Reste à savoir à quel point la « rupture de méthode » promise par Sébastien Lecornu infléchira la ligne du précédent gouvernement. Selon Cnews, le Premier ministre pourrait s’accorder avec les Socialistes sur quatre mesures - dont la plupart étaient déjà dans les cartons - permettant d’augmenter les recettes.

La flat-tax, ou prélèvement forfaitaire unique (PFU), qui s’applique aujourd’hui à un taux global de 30 %, pourrait être réhaussée à 33 %. L’épargne en assurance vie ayant dépassé les 2 000 Md€ début 2025, il est facile de comprendre pourquoi l’exécutif lorgne sur le magot des revenus immobiliers.

« L’enveloppe préférée » des Français pourrait également être frappée d’une taxe au moment de la succession, pour des recettes estimées entre 2 et 3 Md€. L’assurance vie est pour le moment non soumises aux droits de mutation à titre gratuit (DMTG) : il faudra donc voir si l’exécutif envisage une réintégration dans le barème des droits de succession, une baisse du plafond des abattements (152 500 € pour les primes versées avant 70 ans ou 30 500 € après) ou une augmentation de l’impôt spécifique qui la frappe au-delà.

Lors de l’examen du dernier projet de loi de finances (PLF), un amendement avait été étudié pour aligner la fiscalité successorale de l’assurance vie sur le barème des droits de succession en ligne directe. Avant d’être avorté sous la pression des lobbys assurantiels.

Super-impôt

Autre totem d’entente potentiel, un « super-ISF » de 0,5 % du patrimoine détenu se déclenchant à partir d’une détention supérieure à 2 M€, faisant déjà partie des pistes envisagées par le précédent gouvernement. Contrairement à la taxe Zucman, cet impôt ne ciblerait pas le patrimoine professionnel.

Cnews évoque par ailleurs « une hausse des droits de succession sur les plus-values réalisées dans le cadre de l’héritage ». La chaîne d’information continue du groupe Bolloré fait ici probablement référence aux plus-values latentes, qui échappent aujourd’hui à l’impôt.

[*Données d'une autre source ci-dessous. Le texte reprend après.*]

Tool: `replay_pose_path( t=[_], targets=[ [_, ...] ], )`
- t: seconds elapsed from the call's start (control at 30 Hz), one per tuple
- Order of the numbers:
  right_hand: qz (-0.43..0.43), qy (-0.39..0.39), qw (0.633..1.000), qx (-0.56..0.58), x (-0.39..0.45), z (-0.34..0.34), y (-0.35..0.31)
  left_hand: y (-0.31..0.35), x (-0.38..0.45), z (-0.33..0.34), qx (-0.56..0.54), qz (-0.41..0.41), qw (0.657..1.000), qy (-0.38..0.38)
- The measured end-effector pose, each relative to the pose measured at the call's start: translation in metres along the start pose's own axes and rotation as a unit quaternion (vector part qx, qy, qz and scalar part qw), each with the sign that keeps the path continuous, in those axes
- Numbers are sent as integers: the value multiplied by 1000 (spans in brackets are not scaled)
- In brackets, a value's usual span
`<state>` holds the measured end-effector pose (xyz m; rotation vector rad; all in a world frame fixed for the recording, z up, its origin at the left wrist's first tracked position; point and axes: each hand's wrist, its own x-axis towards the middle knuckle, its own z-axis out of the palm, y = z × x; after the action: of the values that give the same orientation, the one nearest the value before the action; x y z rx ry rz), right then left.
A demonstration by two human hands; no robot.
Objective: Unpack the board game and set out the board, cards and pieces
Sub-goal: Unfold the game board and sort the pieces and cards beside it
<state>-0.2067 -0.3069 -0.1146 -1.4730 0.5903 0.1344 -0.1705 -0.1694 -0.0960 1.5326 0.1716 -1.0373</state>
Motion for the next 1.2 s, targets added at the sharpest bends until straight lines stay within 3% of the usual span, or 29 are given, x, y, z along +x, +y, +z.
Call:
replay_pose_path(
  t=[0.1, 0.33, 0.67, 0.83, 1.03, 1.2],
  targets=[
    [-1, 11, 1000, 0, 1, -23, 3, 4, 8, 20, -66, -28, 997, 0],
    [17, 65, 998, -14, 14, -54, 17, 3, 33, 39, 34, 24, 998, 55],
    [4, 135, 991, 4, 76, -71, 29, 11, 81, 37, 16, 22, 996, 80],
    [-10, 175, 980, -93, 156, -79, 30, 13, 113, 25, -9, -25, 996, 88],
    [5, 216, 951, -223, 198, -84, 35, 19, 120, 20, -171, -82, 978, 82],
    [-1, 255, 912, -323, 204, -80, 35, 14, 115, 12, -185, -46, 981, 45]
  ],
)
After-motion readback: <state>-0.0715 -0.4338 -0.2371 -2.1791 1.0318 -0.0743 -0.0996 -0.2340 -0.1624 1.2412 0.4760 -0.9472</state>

Cette mesure était déjà proposée dans plusieurs rapports, dont celui réalisé en 2021 par Jean Tirole, prix Nobel d’économie, et Olivier Blanchard, ancien chef économiste du FMI.

Retour estimé : 1,3 Md€. Des prévisions optimistes alors que les DMTG ne rapportent au plus que 18 Md€ par an et que 9 successions sur 10 ne donnent lieu à aucune imposition, comme le rappelait encore récemment une étude de l’Ifop (1).

Enfin, d’autres parties du document transmis au Conseil d’Etat visent à instaurer un accès plus restreint à la réduction d’impôt Madelin ou IR-PME via les fonds fiscaux, qui permet une réduction entre 18 % et 50 % des sommes investies.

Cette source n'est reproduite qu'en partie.